A liberação de recursos das contas ativas do Fundo de Garantia do Tempo de Serviço (FGTS ), medida que será anunciada nesta quinta-feira pelo governo Jair Bolsonaro , não deve afetar o volume de dinheiro do Fundo de Garantia usado para financiar a casa própria. O compromisso foi dado por integrantes do governo federal segundo o presidente da Câmara Brasileira da Indústria da Construção (CBIC), José Carlos Martins.
- Eles disseram que vão liberar recursos de um lado, mas compensar de outro. Ainda não sei detalhes, mas tivemos o compromisso de que os recursos para financiamento da casa própria não serão afetados - disse Martins ao GLOBO.
O executivo da CBIC lembra que do total de R$ 78 bilhões do orçamento do FGTS em 2019, cerca de R$ 69 bilhões serão destinados à habitação.
- Já é um número 5% inferior ao que foi destinado ano passado. Se considerarmos a inflação, em valores reais, a queda é um pouco maior. Não tem sentido descapitalizar o FGTS - afirmou o presidente da CBIC.
Para Martins, um governo que lutou para incluir a capitalização na proposta de reforma da Previdência, como uma nova forma de poupança para a aposentadoria, não pode abrir mão dos recursos do FGTS, uma das poucas fontes de poupança do país.
- O FGTS é uma das poucas fontes de poupança do país.

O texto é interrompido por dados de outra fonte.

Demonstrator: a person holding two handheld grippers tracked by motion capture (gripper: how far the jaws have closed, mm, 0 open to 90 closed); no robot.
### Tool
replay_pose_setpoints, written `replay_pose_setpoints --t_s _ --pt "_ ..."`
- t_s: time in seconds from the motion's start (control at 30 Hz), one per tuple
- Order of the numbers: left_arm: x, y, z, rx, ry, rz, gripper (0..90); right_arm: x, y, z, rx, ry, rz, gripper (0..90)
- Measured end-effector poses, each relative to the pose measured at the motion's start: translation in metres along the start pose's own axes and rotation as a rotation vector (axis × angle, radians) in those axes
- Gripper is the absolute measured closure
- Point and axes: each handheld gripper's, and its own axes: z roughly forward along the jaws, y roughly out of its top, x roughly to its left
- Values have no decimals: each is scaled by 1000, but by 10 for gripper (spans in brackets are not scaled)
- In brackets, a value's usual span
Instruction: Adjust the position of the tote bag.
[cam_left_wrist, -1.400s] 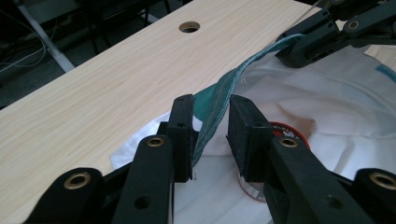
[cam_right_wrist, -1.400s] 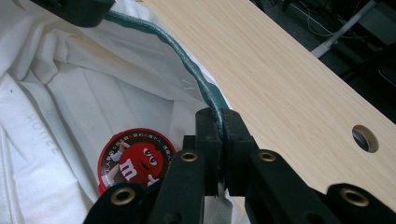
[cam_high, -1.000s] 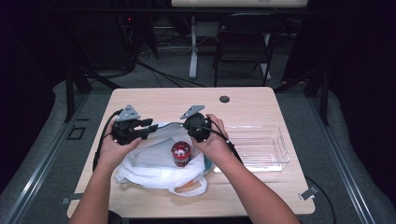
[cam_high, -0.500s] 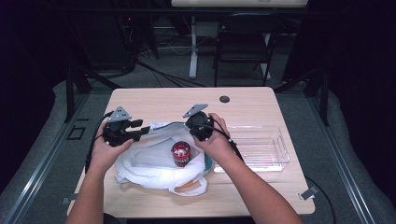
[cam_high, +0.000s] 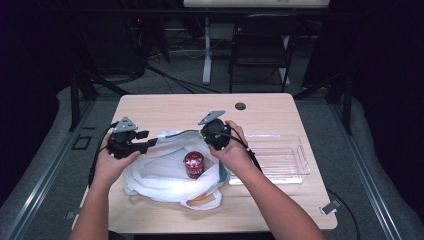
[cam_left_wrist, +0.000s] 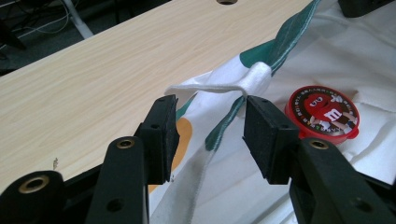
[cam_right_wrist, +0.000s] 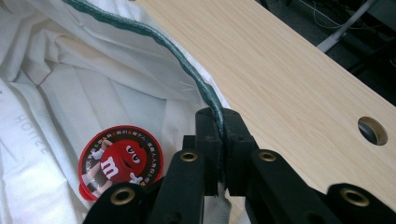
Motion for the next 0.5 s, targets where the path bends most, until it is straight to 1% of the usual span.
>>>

Não acredito que este governo vá abrir mão dela, já que o próprio governo queria a capitalização como uma nova forma de poupança para a aposentadoria - disse Martins.
O presidente Jair Bolsonaro confirmou, nesta quarta-feira na Argentina, a liberação de recursos do FGTS. Segundo ele, a medida é uma "pequena injeção na economia".
Ceticismo
Daniele Akamine, advogada especialista em economia da construção civil, é cética em relação a uma possível compensação do governo ao esvaziamento do FGTS. Para ela, no atual quadro de crise fiscal, isso dificilmente vai acontecer, já que não há recursos.
- Se o governo tem recursos para compensar os saques do FGTS, poderia injetar esse dinheiro diretamente na economia para estimulá-la sem mexer com o FGTS - disse a advogada.
A advogada observa que nos últimos três anos, 44% dos lançamentos do programa Minha Casa, Minha Vida foram financiadas com os recursos do FGTS. Akamine afirma que mesmo no Sistema Financeiro de Habitação (SFH), nos imóveis de até R$ 1,5 milhão, também são usados recursos do FGTS para financiamento.
- O governo vai apagar um incêndio na economia, mas cria um problema na habitação. Como os empresários vão investir nesse setor se os recursos para financiamento da casa própria estão sendo esvaziados?
A professora de economia do Insper, Juliana Inhasz, observa que o FGTS é uma espécie de poupança compulsória para a compra da casa própria. Ela afirma que, com os recursos do fundo, muitas famílias que não têm ideia de planejamento ou educação financeira conseguem dar uma boa entrada no imóvel próprio.
- O risco é de as pessoas resgatem seus recursos do fundo e gastarem sem qualquer planejamento. Mesmo com rendimento baixo, o FGTS acaba sendo usado para um objetivo importante na vida das pessoas, especialmente as de renda mais baixa, que é a compra da casa própria. É um jeito compulsório de o brasileiro, que não tem educação financeira, fazer uma poupança - diz.
Recursos ociosos
Para o economista Pedro França, da consultoria GO Associados, dificilmente o governo poderá fazer algum tipo de compensação aos saques do FGTS com recursos do Tesouro. Ele avalia que o Banco Nacional de Desenvolvimento Econômico e Social (BNDES), por exemplo, poderia ser utilizado para isso.
França observa que ao limitar os saques das contas ativas do FGTS em até 35% o governo evita que faltem recursos para financiar habitação no curto prazo. O economista ressalta que os últimos dados disponíveis do FGTS mostram que havia sobra de recursos que não estavam empenhados em financiar habitação.
-No fim de 2017, os últimos dados disponíveis do FGTS, mostram que havia R$ 24 bilhões que não estavam empenhados em financiamento habitacional. Portanto, há recursos ociosos e por isso o governo está fazendo a liberação do FGTS de forma parcimoniosa - afirma França.